** Opening Records shown block **
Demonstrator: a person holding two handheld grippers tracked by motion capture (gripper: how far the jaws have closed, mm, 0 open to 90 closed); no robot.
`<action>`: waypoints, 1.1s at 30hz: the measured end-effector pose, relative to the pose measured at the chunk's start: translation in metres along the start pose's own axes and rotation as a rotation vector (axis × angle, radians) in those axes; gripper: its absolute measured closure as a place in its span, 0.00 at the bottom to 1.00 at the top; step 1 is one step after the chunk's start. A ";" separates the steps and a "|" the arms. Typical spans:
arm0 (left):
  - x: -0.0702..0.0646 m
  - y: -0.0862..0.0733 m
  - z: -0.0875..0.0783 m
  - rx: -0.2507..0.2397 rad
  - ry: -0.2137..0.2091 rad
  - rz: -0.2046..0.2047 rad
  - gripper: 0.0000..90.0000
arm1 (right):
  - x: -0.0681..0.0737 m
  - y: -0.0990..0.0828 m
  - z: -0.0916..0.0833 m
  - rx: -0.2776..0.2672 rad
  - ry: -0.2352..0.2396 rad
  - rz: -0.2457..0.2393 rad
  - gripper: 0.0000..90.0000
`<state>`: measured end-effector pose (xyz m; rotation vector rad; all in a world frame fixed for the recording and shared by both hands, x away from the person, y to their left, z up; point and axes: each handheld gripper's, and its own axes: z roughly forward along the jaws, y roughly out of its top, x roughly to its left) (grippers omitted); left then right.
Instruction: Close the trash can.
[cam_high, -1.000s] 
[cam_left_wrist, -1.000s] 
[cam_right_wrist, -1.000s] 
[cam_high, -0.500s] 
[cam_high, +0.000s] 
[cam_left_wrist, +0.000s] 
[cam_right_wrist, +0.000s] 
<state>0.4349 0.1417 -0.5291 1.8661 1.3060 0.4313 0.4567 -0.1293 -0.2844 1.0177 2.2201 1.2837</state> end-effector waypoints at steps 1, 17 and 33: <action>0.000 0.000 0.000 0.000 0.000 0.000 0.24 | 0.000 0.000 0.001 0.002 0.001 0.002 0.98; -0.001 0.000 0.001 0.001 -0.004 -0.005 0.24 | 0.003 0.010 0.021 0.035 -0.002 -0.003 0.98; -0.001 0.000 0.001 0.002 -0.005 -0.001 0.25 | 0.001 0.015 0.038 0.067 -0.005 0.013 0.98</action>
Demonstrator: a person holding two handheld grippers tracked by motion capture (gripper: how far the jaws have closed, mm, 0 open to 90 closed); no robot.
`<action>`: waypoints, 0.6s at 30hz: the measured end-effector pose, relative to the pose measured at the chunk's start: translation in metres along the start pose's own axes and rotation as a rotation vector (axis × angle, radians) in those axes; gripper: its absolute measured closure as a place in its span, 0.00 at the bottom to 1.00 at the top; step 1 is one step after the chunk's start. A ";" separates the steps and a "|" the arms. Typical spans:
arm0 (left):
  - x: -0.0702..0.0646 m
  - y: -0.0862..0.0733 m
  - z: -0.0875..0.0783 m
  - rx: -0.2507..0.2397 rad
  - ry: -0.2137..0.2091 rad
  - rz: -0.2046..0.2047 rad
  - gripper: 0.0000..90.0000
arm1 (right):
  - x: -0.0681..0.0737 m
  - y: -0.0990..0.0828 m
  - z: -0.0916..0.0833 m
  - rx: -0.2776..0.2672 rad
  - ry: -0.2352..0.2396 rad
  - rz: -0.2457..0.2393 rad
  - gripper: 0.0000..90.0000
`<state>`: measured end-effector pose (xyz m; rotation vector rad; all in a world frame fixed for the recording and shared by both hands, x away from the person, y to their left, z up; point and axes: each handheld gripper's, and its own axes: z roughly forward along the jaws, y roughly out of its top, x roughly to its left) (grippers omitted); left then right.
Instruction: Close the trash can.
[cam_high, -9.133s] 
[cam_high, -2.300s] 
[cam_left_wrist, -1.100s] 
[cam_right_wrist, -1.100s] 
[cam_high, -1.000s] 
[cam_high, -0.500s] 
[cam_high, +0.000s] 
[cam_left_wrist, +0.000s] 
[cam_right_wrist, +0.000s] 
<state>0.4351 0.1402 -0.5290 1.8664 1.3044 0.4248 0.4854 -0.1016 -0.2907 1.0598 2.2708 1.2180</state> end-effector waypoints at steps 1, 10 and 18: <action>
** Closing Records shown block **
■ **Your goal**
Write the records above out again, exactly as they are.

■ **Response area**
Demonstrator: a person holding two handheld grippers tracked by motion capture (gripper: how far the jaws have closed, mm, 0 open to 90 closed); no robot.
`<action>`: waypoints, 1.1s at 30hz: the measured end-effector pose, relative to the pose measured at the chunk's start: translation in metres along the start pose's own axes and rotation as a rotation vector (axis × angle, radians) in those axes; gripper: its absolute measured closure as a place in its span, 0.00 at the bottom to 1.00 at the top; step 1 is one step after the chunk's start. A ";" separates the steps and a "|" the arms. Typical spans:
arm0 (left):
  - x: -0.0702..0.0646 m
  - y: -0.0862..0.0733 m
  - z: -0.0875..0.0783 m
  - rx: -0.2507..0.2397 rad
  - ry: -0.2137..0.2091 rad
  - rz: -0.2046..0.2047 rad
  - gripper: 0.0000..90.0000
arm1 (right):
  - x: -0.0681..0.0737 m
  - y: -0.0990..0.0828 m
  - z: -0.0916..0.0833 m
  - rx: -0.2776..0.2672 rad
  - ry: -0.2352..0.2396 rad
  - rz: -0.2457..0.2393 rad
  - gripper: 0.0000..90.0000
`<state>`: measured end-effector pose (xyz m; rotation vector rad; all in a world frame fixed for the recording and shared by both hands, x away from the person, y to their left, z up; point and axes: each handheld gripper's, and its own axes: z roughly forward along the jaws, y roughly out of its top, x roughly to its left) (grippers omitted); left then right.
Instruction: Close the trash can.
[cam_high, -1.000s] 
[cam_left_wrist, -1.000s] 
[cam_right_wrist, -1.000s] 
[cam_high, -0.500s] 
[cam_high, +0.000s] 
[cam_left_wrist, +0.000s] 
[cam_right_wrist, +0.000s] 
<state>0.4349 0.1417 -0.5291 1.8661 1.3060 0.4313 0.4567 -0.1293 -0.2844 1.0177 2.2201 1.2837</state> end-effector waypoints at steps 1, 17 and 33: <action>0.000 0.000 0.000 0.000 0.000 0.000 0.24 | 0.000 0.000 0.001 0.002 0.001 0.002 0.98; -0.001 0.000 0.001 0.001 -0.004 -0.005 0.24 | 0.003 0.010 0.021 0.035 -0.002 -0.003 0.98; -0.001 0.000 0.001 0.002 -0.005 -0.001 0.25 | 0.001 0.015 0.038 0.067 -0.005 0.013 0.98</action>
Demonstrator: a person holding two handheld grippers tracked by motion capture (gripper: how far the jaws have closed, mm, 0 open to 90 closed); no robot.
`<action>`: waypoints, 0.6s at 30hz: the measured end-effector pose, relative to the pose measured at the chunk's start: translation in metres along the start pose's own axes and rotation as a rotation vector (axis × angle, radians) in those axes; gripper: its absolute measured closure as a place in its span, 0.00 at the bottom to 1.00 at the top; step 1 is one step after the chunk's start. A ";" separates the steps and a "|" the arms. Typical spans:
arm0 (left):
  - x: -0.0702..0.0646 m
  - y: -0.0862..0.0733 m
  - z: -0.0875..0.0783 m
  - rx: -0.2507..0.2397 rad
  - ry: -0.2137..0.2091 rad
  - rz: -0.2046..0.2047 rad
  - gripper: 0.0000..90.0000
arm1 (right):
  - x: -0.0681..0.0737 m
  - y: -0.0990..0.0828 m
  - z: -0.0916..0.0833 m
  - rx: -0.2776..0.2672 rad
  - ry: -0.2352..0.2396 rad
  - rz: -0.2457..0.2393 rad
  - gripper: 0.0000..90.0000
`<state>`: measured end-effector pose (xyz m; rotation vector rad; all in a world frame fixed for the recording and shared by both hands, x away from the person, y to their left, z up; point and axes: each handheld gripper's, and its own axes: z roughly forward along the jaws, y roughly out of its top, x roughly to its left) (grippers omitted); left then right.
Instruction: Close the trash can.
[cam_high, -9.133s] 
[cam_high, -2.300s] 
[cam_left_wrist, -1.100s] 
[cam_right_wrist, -1.100s] 
[cam_high, -1.000s] 
[cam_high, -0.500s] 
[cam_high, +0.000s] 
[cam_left_wrist, +0.000s] 
[cam_right_wrist, +0.000s] 
<state>0.4351 0.1402 -0.5290 1.8664 1.3044 0.4248 0.4854 -0.1016 -0.2907 1.0598 2.2708 1.2180</state> end-effector waypoints at steps 1, 10 and 18: <action>

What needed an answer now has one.